_Brief_
Tally up every line in the records beneath that has "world", and write down only the total.
*** Records for this exercise ***
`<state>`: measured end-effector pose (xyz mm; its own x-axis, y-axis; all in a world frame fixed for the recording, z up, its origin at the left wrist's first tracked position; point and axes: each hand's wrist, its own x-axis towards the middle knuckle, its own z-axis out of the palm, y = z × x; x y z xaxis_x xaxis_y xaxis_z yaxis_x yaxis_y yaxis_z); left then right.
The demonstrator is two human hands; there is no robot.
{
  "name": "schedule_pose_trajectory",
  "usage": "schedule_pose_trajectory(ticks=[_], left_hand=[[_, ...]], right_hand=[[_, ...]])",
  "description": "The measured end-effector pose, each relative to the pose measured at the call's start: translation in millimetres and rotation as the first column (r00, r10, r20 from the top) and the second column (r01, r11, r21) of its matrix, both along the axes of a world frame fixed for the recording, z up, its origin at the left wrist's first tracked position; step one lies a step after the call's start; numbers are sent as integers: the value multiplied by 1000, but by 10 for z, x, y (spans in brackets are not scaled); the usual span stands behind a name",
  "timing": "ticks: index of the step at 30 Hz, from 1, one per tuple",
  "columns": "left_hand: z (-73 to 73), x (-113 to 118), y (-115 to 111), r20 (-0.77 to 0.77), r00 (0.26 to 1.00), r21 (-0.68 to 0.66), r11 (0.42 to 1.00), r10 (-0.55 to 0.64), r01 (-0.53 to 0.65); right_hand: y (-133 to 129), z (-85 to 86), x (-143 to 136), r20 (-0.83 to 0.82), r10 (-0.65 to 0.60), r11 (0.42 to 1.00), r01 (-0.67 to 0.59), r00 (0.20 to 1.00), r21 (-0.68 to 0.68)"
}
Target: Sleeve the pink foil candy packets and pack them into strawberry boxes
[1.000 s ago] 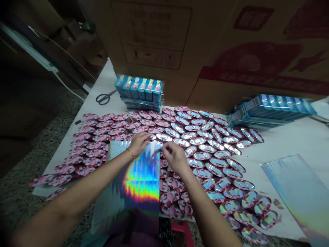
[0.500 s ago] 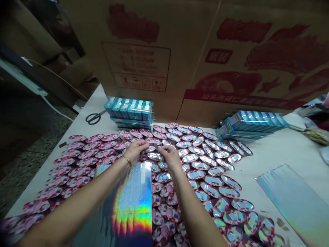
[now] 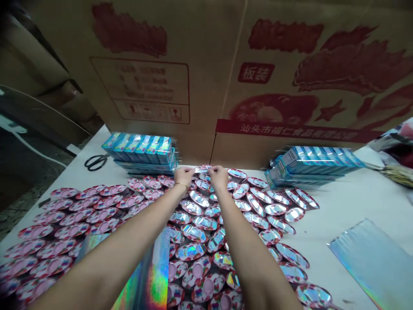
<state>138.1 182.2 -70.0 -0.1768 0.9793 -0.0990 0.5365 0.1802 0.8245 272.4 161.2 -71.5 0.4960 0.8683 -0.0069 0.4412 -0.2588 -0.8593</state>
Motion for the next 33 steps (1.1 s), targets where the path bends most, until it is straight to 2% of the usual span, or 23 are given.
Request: schedule_pose_trajectory(ticks=[4, 7, 14, 18, 21, 23, 25, 26, 28, 29, 31, 33], left_hand=[[-2, 220, 28, -292, 956, 49, 999, 22, -8], [7, 300, 43, -398, 916, 18, 999, 42, -38], [-16, 306, 119, -482, 874, -38, 996, 57, -86], [-28, 337, 137, -497, 866, -56, 994, 54, -94], [42, 380, 96, -475, 875, -23, 993, 93, -117], [150, 310, 2, -442, 897, 2, 999, 30, -32], [295, 56, -164, -365, 916, 8, 984, -164, 180], [371, -156, -274, -316, 904, 8, 952, -289, 307], [511, -719, -533, -268, 849, 32, 877, -455, 480], [567, -1040, -675, -301, 803, 5, 842, -514, 540], [632, -1652, -962, -424, 722, -122, 825, -546, 553], [616, -2103, -1209, -477, 653, -252, 803, -588, 540]], right_hand=[[215, -22, 220, 163, 71, 992, -53, 984, -116], [292, -8, 266, 228, 113, 986, -81, 967, -146], [373, 23, 262, 318, 222, 961, -151, 922, -231], [437, -8, 270, 359, 227, 945, -115, 906, -306], [489, -7, 279, 356, 183, 932, -46, 916, -360], [479, 26, 312, 316, 164, 941, -53, 934, -334], [386, 79, 370, 256, 102, 981, -55, 961, -185], [300, 109, 399, 220, 60, 996, -44, 974, -78], [60, 166, 414, 139, 2, 995, -16, 990, 101], [-84, 191, 382, 100, 9, 988, -24, 995, 151], [-390, 241, 210, 47, 123, 975, -130, 991, 179], [-687, 294, -107, 45, 325, 927, -328, 945, 184]])
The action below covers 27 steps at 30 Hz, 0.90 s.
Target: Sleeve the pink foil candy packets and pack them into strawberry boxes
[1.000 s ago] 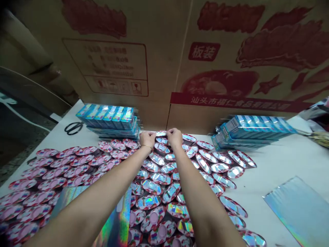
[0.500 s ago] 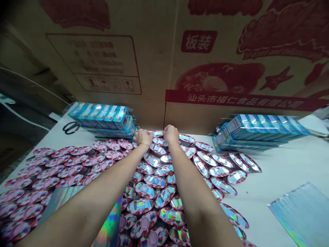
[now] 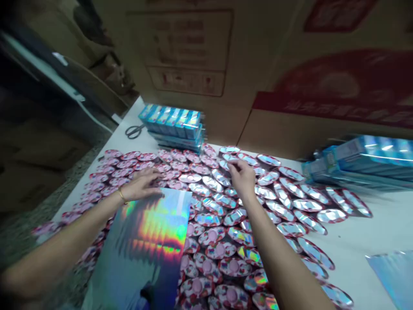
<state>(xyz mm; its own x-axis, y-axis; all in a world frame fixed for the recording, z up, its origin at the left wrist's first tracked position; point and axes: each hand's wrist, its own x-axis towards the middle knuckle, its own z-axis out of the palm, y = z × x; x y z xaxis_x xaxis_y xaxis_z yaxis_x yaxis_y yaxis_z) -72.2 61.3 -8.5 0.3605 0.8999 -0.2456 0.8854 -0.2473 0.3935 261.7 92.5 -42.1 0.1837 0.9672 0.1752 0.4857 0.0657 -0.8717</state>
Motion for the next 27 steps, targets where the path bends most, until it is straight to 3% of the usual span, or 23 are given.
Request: schedule_pose_trajectory(ticks=[2, 5, 8, 10, 13, 19, 22, 25, 27], left_hand=[[-94, -222, -172, -60, 998, -43, 999, 11, -13], [-298, -221, -301, -57, 996, -2, 997, 71, -71], [-455, -121, -364, 1, 991, 82, 987, 137, -137], [-515, -101, -397, 45, 985, 119, 978, 167, -172], [-553, -121, -424, 79, 976, 135, 968, 203, -212], [-553, -121, -409, 103, 966, 107, 963, 236, -247], [-528, -118, -399, 96, 965, 97, 962, 245, -254], [-463, -82, -390, 61, 966, 103, 961, 251, -256], [-409, -10, -380, 46, 980, 148, 969, 194, -199]], right_hand=[[-262, 46, -401, 74, 234, 971, -236, 970, 30], [-549, 46, -948, 334, 449, 881, -473, 829, -9], [-713, -61, -1223, 581, 479, 855, -499, 659, -139], [-787, -163, -1258, 657, 451, 868, -467, 604, -166], [-881, -312, -1206, 693, 395, 889, -441, 603, -123], [-1031, -447, -1076, 708, 401, 838, -546, 582, -26], [-1051, -283, -1019, 633, 425, 845, -535, 647, -20], [-985, 44, -943, 448, 484, 856, -513, 752, -62], [-899, 268, -882, 274, 504, 863, -483, 819, -146]])
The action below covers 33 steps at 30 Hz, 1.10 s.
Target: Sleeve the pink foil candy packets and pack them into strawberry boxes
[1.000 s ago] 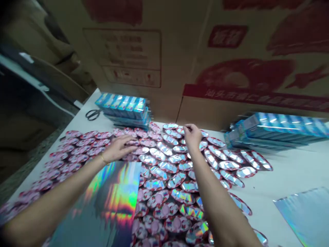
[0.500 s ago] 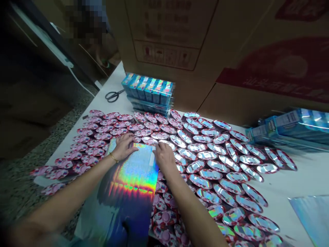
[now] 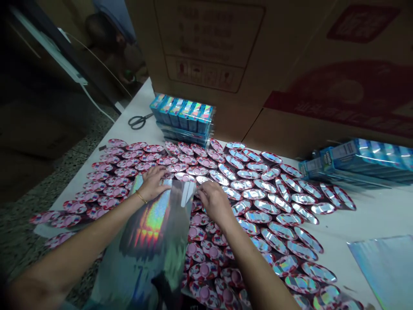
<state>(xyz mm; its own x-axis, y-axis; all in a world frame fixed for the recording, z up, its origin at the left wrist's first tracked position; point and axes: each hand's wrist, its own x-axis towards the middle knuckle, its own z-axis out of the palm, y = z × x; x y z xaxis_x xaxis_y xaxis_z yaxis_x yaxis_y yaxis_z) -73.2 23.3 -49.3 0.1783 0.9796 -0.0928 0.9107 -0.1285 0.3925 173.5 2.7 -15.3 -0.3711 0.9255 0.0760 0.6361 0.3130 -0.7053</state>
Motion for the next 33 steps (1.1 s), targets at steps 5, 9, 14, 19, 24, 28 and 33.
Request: schedule_pose_trajectory(ticks=[5, 9, 14, 19, 24, 28, 33], left_hand=[[30, 258, 59, -9, 974, 11, 974, -226, 226], [-12, 337, 105, 52, 965, -45, 965, -256, 258], [139, 587, 105, 593, 805, -130, 987, 5, 90], [272, 1078, 230, 828, 318, -501, 864, 461, 52], [178, 1312, 465, 777, 236, -621, 772, 583, 137], [99, 1393, 656, 745, 208, -663, 737, 633, 130], [30, 1480, 1115, 680, 494, -493, 836, 542, -239]], right_hand=[[206, 317, 173, -176, -221, 930, 152, 959, -335], [236, 511, 359, -207, -277, 922, 198, 938, -334], [277, 686, 533, -175, -273, 923, 206, 946, -324], [375, 506, 538, -345, -409, 839, 199, 845, -506], [423, 358, 547, -429, -504, 780, 182, 750, -599], [509, 172, 568, -467, -565, 761, 211, 681, -613], [782, -264, 417, -402, -770, 637, 565, 495, -525]])
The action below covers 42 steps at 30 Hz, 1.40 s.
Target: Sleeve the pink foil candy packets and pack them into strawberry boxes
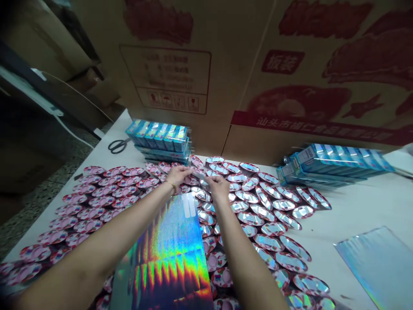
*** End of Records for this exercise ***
_Answer to this task_
4